CN113927596B - Width neural learning-based teleoperation limited time control method for time-varying output constraint robot - Google Patents

Abstract

The invention discloses a time-varying output constraint robot finite time control method of width neural learning. Based on integral barrier Lyapunov function, width neural learning algorithm and finite time theory, a time-varying output constrained finite-time controller based on width neural learning is innovatively proposed. The direct integral obstacle Lyapunov function ensures that the output of the system is within the time-varying boundary; the width neural learning algorithm combines the advantages of traditional neural network and width learning, and based on the inverse dynamics observer, the width learning algorithm solves the problem of external force perception. At the same time, the model uncertainty in the design process of the control rate u _xj is eliminated; the finite time theory ensures the robot's high-precision and rapid tracking of the reference signal. In summary, the algorithm ensures a stable, safe and efficient interaction between the robot and the environment, and improves the reliability and efficiency of the teleoperation system.

Description

A time-varying output-constrained robot teleoperation based on width neural learning time control method

technical field

The invention belongs to the technical field of robot control, and in particular relates to a time-varying output-constrained robot teleoperation finite-time control method based on width neural learning.

Background technique

Teleoperation technology makes full use of human intelligence and robot operation ability. It largely extends human perception and behavior capabilities in remote, unstructured and dangerous environments, and is an indispensable key technology in deep space, deep sea and deep ground exploration. Compared with intelligent robots, teleoperation technology fully considers the deficiencies of current intelligent technologies, such as decision-making issues involved in emergencies, safety and constraint issues in operations. This technology combines human perception and decision-making capabilities with robot operation capabilities, and overall enhances the teleoperation system's ability to deal with emergencies in an unstructured environment. It is currently the most realistic human-machine hybrid intelligence strategy.

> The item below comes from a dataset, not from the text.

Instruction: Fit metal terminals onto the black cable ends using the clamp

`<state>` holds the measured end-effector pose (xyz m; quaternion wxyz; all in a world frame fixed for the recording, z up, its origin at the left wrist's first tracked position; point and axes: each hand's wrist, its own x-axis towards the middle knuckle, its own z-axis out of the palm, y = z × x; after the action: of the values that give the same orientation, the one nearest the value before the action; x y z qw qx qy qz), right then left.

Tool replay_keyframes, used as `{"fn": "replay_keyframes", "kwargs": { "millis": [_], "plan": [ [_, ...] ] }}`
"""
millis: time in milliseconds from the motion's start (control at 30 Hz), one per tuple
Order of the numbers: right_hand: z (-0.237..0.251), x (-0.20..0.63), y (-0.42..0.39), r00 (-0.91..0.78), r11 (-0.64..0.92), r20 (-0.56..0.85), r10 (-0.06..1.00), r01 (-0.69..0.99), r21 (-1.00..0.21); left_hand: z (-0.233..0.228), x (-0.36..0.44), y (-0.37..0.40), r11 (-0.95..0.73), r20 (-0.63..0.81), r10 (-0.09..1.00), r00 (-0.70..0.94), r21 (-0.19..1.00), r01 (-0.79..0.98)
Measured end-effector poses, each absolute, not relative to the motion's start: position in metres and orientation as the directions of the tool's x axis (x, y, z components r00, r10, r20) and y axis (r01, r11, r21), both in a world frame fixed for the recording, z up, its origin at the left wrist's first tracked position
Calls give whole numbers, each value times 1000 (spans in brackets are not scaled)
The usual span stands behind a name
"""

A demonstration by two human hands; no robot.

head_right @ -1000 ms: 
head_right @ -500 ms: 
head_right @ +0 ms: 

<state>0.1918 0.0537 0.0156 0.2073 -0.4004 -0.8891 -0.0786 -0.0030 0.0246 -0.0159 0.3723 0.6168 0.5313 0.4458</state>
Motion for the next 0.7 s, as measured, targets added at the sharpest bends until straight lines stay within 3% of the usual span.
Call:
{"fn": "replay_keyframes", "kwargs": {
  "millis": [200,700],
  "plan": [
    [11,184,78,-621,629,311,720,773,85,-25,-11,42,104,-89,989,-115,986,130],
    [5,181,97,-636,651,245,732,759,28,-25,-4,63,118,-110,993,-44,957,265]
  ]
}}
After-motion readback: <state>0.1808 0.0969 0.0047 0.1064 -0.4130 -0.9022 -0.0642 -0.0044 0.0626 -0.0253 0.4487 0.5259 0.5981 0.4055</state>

The composition of the teleoperation system is complex, and the generation mechanism of operation instructions and the long-distance transmission of instructions inevitably cause uncertain delays to the system. Uncertain delay seriously affects the stability of the system and degrades the performance of the system; model uncertainty also poses a threat to the stability of the system. At the same time, limited by the operation time and work space, the robot end effector needs to complete the operation task within the expected time while satisfying the physical constraints. For example, in deep space exploration, due to the limitation of on-orbit operation time, when the robot performs inspection tasks (such as passing through a small space), it needs to use limited time to complete the on-orbit operation task under the condition of ensuring safety.

Contents of the invention

The technical problem solved by the present invention is: Based on the above problems, this patent proposes a time-varying output-limited robot teleoperation limited-time control method, which provides a feasible solution for the actual work of the teleoperation system.

The technical solution of the present invention is: a time-varying output-constrained robot teleoperation finite-time control method based on width neural learning, which is characterized in that it includes the following steps:

Step 1: Dynamically model the robotic arm;

Step 2: Realize the estimation of operator force and environment force by width neural learning algorithm and inverse dynamics observer;

Step 3: Design a finite-time control law with time-varying output constraints, eliminate the influence of model uncertainty, and realize high-precision tracking and rapid convergence of the teleoperated robot.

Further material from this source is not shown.